Tecentriq, Avastin Combo Shows Promise in Untreated Advanced Renal Cell Cancers

Tecentriq, Avastin Combo Shows Promise in Untreated Advanced Renal Cell Cancers

Patients with locally advanced or metastatic renal cell carcinoma who express the PD-L1 protein benefit more from the combination of Tecentriq (atezolizumab) plus Avastin (bevacizumab) than from treatment with Tecentriq alone or from Sutent (sunitinib), according to data from a Phase 2 trial.

Results from the Genentech trial were presented at the 2017 Genitourinary Cancers Symposium Feb. 16-18 in Orlando, Florida.

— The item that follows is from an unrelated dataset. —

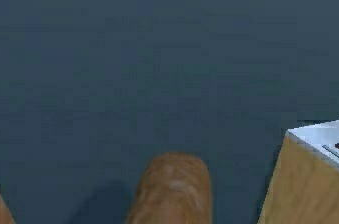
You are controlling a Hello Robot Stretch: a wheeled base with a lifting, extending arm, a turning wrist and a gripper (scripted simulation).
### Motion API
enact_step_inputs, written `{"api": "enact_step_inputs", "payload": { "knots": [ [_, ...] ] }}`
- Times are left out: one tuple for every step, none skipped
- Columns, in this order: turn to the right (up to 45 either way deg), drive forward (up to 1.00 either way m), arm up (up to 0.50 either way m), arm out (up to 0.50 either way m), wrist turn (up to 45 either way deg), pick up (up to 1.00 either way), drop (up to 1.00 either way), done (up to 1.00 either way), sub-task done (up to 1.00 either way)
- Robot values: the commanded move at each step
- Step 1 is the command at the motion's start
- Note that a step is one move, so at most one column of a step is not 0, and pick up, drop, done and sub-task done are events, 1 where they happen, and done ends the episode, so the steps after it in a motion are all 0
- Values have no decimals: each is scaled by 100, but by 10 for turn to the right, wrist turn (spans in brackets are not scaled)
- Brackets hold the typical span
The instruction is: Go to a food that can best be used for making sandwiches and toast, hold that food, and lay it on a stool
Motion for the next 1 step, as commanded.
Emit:
{"api": "enact_step_inputs", "payload": {
  "knots": [
    [450, 0, 0, 0, 0, 0, 0, 0, 0]
  ]
}}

Renal cell carcinoma, the most common type of kidney cancer, forms in the small tubes in the kidneys. The American Cancer Society estimates that about 63,990 people will be diagnosed with kidney cancer in the U.S. in 2017 alone, and 14,400 will die from the disease.

The IMmotion150 Phase 2 trial (NCT01984242) is a global, multi-center, open-label, randomized study designed to assess the safety and effectiveness of Tecentriq in combination with Avastin (arm A), Tecentriq alone (arm B), or Sutent alone (arm C) in 305 patients with locally advanced or metastatic renal cell carcinoma who had not received any prior therapy.

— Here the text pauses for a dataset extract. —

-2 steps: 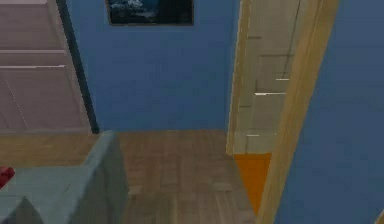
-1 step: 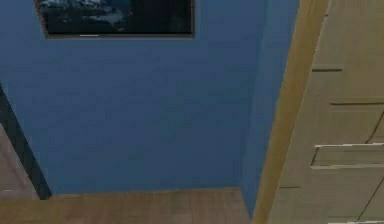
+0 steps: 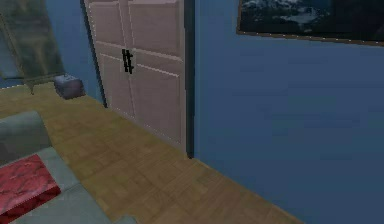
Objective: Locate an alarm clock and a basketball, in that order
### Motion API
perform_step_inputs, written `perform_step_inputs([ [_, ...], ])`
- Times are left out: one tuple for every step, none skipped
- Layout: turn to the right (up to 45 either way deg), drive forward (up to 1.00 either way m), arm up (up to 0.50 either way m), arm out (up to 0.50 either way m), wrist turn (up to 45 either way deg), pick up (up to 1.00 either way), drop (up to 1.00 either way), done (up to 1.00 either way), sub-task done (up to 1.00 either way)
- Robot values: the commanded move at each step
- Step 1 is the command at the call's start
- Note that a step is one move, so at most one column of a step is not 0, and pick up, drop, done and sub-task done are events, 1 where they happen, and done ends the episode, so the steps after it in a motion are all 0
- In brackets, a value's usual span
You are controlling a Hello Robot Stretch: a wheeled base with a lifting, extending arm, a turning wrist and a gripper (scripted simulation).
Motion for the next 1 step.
perform_step_inputs([
  [-3.0, 0.00, 0.00, 0.00, 0.0, 0.00, 0.00, 0.00, 0.00],
])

Patients included in arm A received intravenous Tecentriq (1,200 mg) plus Avastin (15 mg) every three weeks in six-week cycles until disease progression or unacceptable toxicity. Those in arm B received Tecentriq as a monotherapy. And participants in arm C received oral Sutent (50 mg) daily for four weeks plus two weeks rest in six-week cycles, also until disease progression or unacceptable toxicity.

The study was designed so that patients in arms B and C who had disease progression would crossover to arm A and start receiving the combo therapy.

The study’s primary endpoints were progression-free survival in the intent-to-treat population (an analysis that is performed based on the initial treatment assignment and not on the treatment eventually received) and in the PD-L1 selected (IC1/2/3) subgroup. Secondary endpoints included overall response rate, duration of response, and safety.

Results showed that patients expressing the PD-L1 protein in their tumor-infiltrating immune cells had a 36 percent lower risk of their disease progressing when given Tecentriq plus Avastin, compared to Sutent alone. Patients in this arm had a median progression-free survival that nearly doubled that seen in the Sutent group (14.7 months vs. 7.8 months).

In the intent-to-treat analysis, however, no progression-free survival benefit was observed in the combo arm.

After a median of 20.7 months of follow-up, median duration of response had not been reached in any of the treatment arms.

The researchers noted that the safety profiles of the combo therapy was consistent to those observed in prior studies assessing each drug alone.

“These Phase 2 results support the scientific rationale for potentially combining Tecentriq and Avastin in people with this type of kidney cancer,” Sandra Horning, MD, chief medical officer and head of Global Product Development for Genentech, said in a news release. “There is a significant need for new treatment options for people living with advanced RCC, a disease where currently only about one in 10 people are alive beyond five years following diagnosis.”

Genentech is currently evaluating this combination vs. Sutent in a Phase 3 trial for the same indication (IMmotion151; NCT02420821) to further validate their findings.